THREE BILLBOARDS OUTSIDE EBBING, MISSOURI

Characterization is a tricky thing, because it’s not just about how well the character is written, but also about how well that character is portrayed. When you have humanized, perfectly developed characters, you need the right actors to bring them to life. Not somebody who simply matches their physical attributes, but somebody who truly understands who these characters really are. Somebody who can actually bring a figment of a filmmaker’s imagination to life. 

Three Billboards Outside Ebbing, Missouri follows grieving mother Mildred Hayes (Frances McDormand), whose teenage daughter was brutally raped and murdered months ago. Distraught that the killer has yet to be caught, Mildred puts up three billboards taunting the city’s police chief, Bill Willoughby (Woody Harrelson). Offended by her combative attitude, Willoughby personally confronts Mildred to get her to take the billboards down. Mildred refuses and when the local media starts turning to the story into the sensation, Willoughby is inspired to start looking back into the case. Unfortunately, he has some close friends and loyal officers who start taking matters into their own hands, retaliating against Mildred. The last thing she’ll do, though, is back down. 

Frances McDormand has always been one of my favorite actresses. She has so much range, and does both comedy and drama flawlessly. Those talents are on full display here, giving a layered performance filled with grief, disappointment, regret, vengeance, and rage. Her motivations are completely based off emotion and not logic, but even she seems to know that. After initially taunting Willoughby with the billboards, he honestly and emotionally explains to her that they have done everything they could do to find the killer. Sometimes you just don’t.
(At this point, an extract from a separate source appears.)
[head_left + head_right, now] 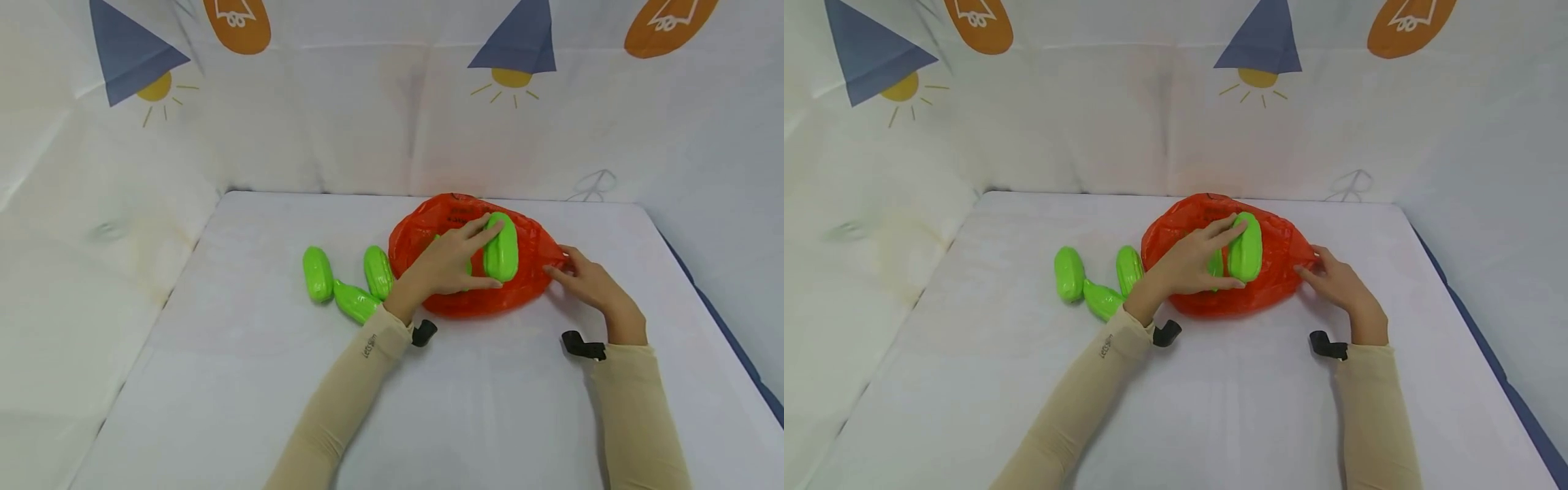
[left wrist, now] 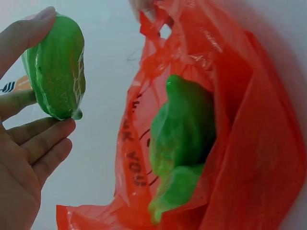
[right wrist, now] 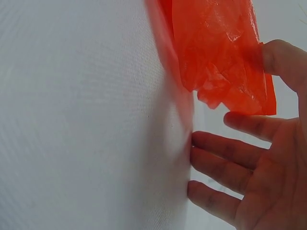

Mildred seems to understand where Willoughby is coming from, maybe even believing him, but her emotions override everything. As the war between her and the town rages on, everybody goes to crazy extremes to get what they want. Screenwriter/director Martin McDonagh masterfully weaves bleak, cynical comedy with touching, realistic human drama. While it’s hilarious to see Mildred tear into the idiot townspeople with pitch perfect profanity, it all comes from an incredibly dark place. I was laughing, but feeling a bit sad at the same time. 

Another beautiful scene has Mildred coming across a lone deer near the billboards. “You’re not trying to make me believe in reincarnation, are you?” she asks the deer. You can tell she feels silly talking to it, but there’s a part of her that’s believing her daughter may still be around in some shape or form. It’s a fascinating exploration of grief, showing the extreme lengths one will go to just to get even a semblance on closure. It’s not only Mildred searching for that closure, but all of the characters are on their own little journeys of self-discovery. Sam Rockwell’s idiotic Officer Dixon was the highlight for me. What starts off as a generic racist, hick cop stereotype, turns into an incredibly nuanced character who I found invested in near the end.  Rockwell excels at playing smarmy, unsympathetic characters, and you certainly want to see him get his comeuppance at first. His character and the story take such a turn, however, that I was completely rooting for him in the end. 

The only character with any semblance of logic is Willoughby, played by an excellent Woody Harrelson in a very layered performance. He really is just a police officer trying to do his job. While he does genuinely care about Mildred and her daughter, he knows there’s not much more he can do to help her. However, those billboards will stay up until something is done, so he doesn’t really have a choice. When he’s forced back into the case he couldn’t solve, he becomes more emotionally invested. Willoughby uses his newfound investment to inspire others around him to do better too. The film is full of stubborn characters that are forced to learn the error of their ways and actually change for the better. Even then, when that final scene hits, it shows that they all still have much further to go. Lucas Hedges, Caleb Landry Jones, Abbie Cornish, Peter Dinklage, and many other great actors round out the cast, getting great times to shine in their minimal roles. 

Three Billboards Outside Ebbing, Missouri features the strongest character work I’ve seen all year. The biggest reason why is not just because of excellent writing and direction, but because all of these actors truly understand their characters. It’s certainly a dark comedy, and I found myself laughing quite a bit, but all of that comedy came from a very honest and real place. I haven’t seen either of writer/director Martin McDonagh’s other films In Bruges or Seven Psychopaths, but after this, it seems I need to check them out ASAP. It’s clear I’m missing out on some true talent.